It seemed to him that nothing less than a side of beef could take out of his mouth the taste of those fiddling little lamb chops and the restaurant fare of the past six months.
All through the winter Fred had kept up a little heat in the house, with an eye to frozen water pipes. But there was a chill upon the place as they opened the door now. It was late afternoon. The house was very still, with the stillness of a dwelling that has long been uninhabited. The two stood there a moment, peering into the darkened rooms. Then Hosea Brewster strode forward, jerked up this curtain, that curtain with a sharp snap, flap! He stamped his feet to rid them of slush. He took off his hat and threw it high in the air and opened his arms wide and emitted a whoop of sheer joy and relief.
“Welcome home! Home!”
She clung to him. “Oh, Hosey, isn’t it wonderful? How big it looks! Huge!”
“Land, yes.” He strode from hall to dining-room, from kitchen to library. “I know how a jack-in-the-box feels when the lid’s opened. No wonder it grins and throws out its arms.”
They did little talking after that. By five o’clock he was down in the cellar. She heard him making a great sound of rattling and bumping and shaking and pounding and shoveling. She smelled the acrid odour of his stubby black pipe.

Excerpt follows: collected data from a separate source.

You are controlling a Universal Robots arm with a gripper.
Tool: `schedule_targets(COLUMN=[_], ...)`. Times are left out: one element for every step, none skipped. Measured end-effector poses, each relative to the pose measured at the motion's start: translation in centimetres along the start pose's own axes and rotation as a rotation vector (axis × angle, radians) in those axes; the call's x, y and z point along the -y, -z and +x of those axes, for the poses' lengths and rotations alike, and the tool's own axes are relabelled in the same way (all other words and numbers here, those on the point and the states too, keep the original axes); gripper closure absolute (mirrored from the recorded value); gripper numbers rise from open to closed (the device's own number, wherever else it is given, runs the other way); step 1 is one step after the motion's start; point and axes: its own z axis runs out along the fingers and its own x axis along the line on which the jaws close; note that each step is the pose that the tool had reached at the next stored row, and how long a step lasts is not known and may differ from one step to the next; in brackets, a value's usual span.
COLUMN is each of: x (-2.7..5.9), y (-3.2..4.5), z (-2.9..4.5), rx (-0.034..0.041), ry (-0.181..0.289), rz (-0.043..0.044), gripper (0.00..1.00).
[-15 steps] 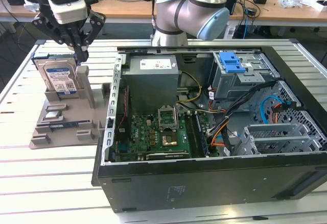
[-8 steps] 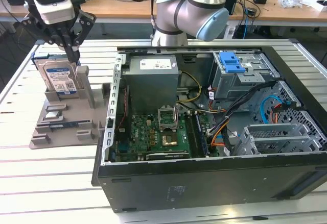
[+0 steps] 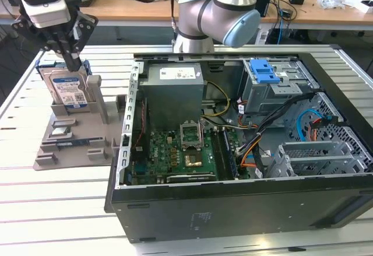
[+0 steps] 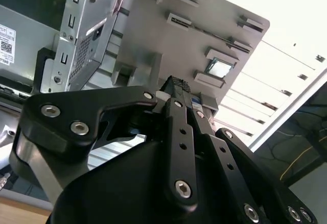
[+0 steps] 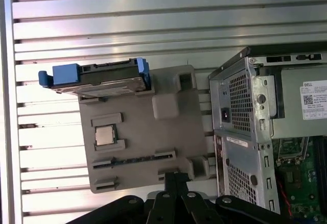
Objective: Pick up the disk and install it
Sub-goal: 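Reach for the disk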
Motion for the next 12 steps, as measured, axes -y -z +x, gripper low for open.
schedule_targets(x=[0.01,0.03,0.05,0.06,0.07,0.08,0.10,0.11,0.13,0.14,0.15,0.17], y=[0.00,0.00,0.01,0.01,0.01,0.02,0.02,0.02,0.03,0.03,0.03,0.04], z=[0.19,0.34,0.62,0.81,0.95,1.13,1.28,1.51,1.72,1.84,1.98,2.22], rx=[-0.0001,0.0000,0.0000,0.0000,0.0000,0.0000,0.0000,0.0001,0.0000,0.0000,0.0000,0.0000], ry=[0.000,0.000,0.000,0.000,0.000,0.000,0.000,0.000,0.000,0.000,0.000,0.000], rz=[0.0000,0.0000,0.0000,0.0000,0.0000,0.0000,-0.0001,0.0000,0.0000,-0.0001,-0.0001,0.0000], gripper=[0.89,0.89,0.89,0.89,0.89,0.89,0.89,0.89,0.89,0.89,0.89,0.89])
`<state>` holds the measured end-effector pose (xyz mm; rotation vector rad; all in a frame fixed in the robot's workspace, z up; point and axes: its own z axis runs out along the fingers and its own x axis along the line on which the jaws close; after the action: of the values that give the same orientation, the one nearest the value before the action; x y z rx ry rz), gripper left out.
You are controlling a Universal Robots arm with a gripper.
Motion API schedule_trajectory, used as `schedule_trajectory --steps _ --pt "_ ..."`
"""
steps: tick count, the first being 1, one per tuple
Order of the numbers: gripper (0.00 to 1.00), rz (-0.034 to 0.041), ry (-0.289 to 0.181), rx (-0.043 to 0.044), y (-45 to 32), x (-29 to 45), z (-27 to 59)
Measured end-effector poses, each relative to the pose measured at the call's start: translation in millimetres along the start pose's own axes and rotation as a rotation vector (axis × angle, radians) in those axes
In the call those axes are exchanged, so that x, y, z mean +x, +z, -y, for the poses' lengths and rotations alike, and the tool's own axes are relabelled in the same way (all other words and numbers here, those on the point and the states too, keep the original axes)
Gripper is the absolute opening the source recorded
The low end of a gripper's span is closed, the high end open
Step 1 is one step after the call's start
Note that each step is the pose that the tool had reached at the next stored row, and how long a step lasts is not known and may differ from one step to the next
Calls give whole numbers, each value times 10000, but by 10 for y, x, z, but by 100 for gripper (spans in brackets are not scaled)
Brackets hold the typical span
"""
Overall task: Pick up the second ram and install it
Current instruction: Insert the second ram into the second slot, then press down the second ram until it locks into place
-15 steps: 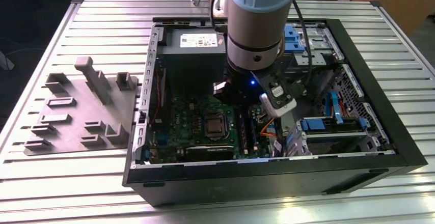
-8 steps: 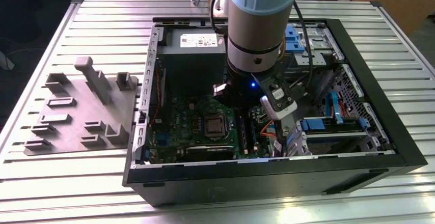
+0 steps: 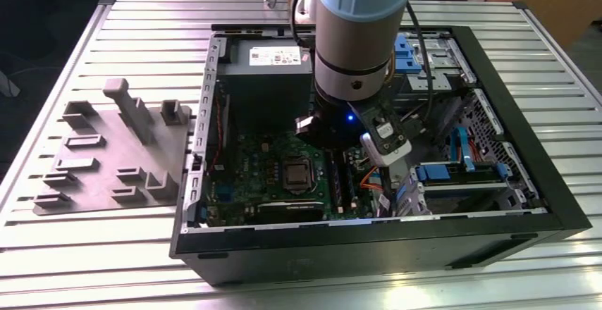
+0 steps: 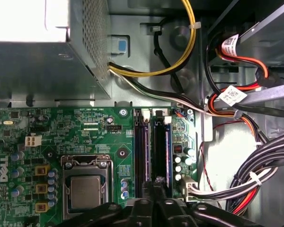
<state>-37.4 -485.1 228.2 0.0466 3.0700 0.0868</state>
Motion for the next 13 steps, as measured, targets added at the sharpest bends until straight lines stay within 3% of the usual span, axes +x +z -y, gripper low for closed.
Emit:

“Hosey!”—from the top of the cellar stairs. “Hosey bring up a can of preserves when you come.”
“What?”
“Can of preserves.”
“What kind?”
“Any kind you like.”
“Can I have two kinds?”
He brought up quince marmalade and her choicest damson plums. He put them down on the kitchen table and looked around, spatting his hands together briskly to rid them of dust. “She’s burning pretty good now. That Fred! Don’t any more know how to handle a boiler than a baby does. Is the house getting warmer?”
He clumped into the dining-room, through the butler’s pantry, but he was back again in a wink, his eyes round. “Why, say, mother! You’ve got out the best dishes, and the silver, and the candles and all. And the tablecloth with the do-dads on it. Why—”
“I know it” She opened the oven door, took out a pan of biscuits and slid it deftly to one side. “It seems as if I can’t spread enough. I’m going to use the biggest platter, and I’ve got two extra boards in the table. It’s big enough to seat ten. I want everything big somehow. I’ve cooked enough potatoes for a regiment, and I know it’s wasteful, and I don’t care. I’ll eat in my kitchen apron, if you’ll keep on your overalls. Come on.”
He cut into the steak—a great thick slice. He knew she could never eat it, and she knew she could never eat it. But she did eat it all, ecstatically. And in a sort of ecstatic Nirvana the quiet and vastness and peace of the big old frame house settled down upon them.
The telephone in the hall rang startlingly, unexpectedly.